**Assignment**
Throughout the material below, how many lines include the string "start"? Reply with only the number.

**Supplied data**
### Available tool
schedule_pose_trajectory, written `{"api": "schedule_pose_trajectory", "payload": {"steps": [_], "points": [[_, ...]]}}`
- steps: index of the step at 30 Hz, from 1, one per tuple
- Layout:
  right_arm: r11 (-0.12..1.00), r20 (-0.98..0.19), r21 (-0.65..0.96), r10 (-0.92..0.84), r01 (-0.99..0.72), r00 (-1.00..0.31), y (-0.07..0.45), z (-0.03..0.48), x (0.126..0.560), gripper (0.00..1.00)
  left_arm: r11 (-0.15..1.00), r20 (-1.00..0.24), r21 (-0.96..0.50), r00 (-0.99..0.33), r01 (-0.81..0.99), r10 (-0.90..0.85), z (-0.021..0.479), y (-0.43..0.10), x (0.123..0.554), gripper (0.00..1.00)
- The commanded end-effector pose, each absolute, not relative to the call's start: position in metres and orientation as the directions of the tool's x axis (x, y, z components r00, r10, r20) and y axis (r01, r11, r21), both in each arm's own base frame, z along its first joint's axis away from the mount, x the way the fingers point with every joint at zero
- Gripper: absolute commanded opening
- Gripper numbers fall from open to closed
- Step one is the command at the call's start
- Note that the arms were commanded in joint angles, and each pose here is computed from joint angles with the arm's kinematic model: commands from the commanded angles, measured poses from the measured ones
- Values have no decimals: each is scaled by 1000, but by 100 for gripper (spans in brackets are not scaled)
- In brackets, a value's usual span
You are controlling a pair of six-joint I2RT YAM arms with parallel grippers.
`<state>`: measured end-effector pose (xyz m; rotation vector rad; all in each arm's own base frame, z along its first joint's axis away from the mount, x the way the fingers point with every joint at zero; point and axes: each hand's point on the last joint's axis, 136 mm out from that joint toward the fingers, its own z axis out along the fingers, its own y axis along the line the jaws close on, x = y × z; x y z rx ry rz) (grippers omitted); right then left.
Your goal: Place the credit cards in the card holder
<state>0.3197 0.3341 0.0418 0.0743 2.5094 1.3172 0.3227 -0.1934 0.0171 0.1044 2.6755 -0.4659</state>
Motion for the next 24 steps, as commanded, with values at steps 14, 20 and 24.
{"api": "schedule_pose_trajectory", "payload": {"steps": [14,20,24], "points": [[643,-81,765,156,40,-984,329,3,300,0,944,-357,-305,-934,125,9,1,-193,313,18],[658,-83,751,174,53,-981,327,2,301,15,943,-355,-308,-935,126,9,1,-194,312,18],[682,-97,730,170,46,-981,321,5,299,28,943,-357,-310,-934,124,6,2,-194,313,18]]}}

**Written reply**
2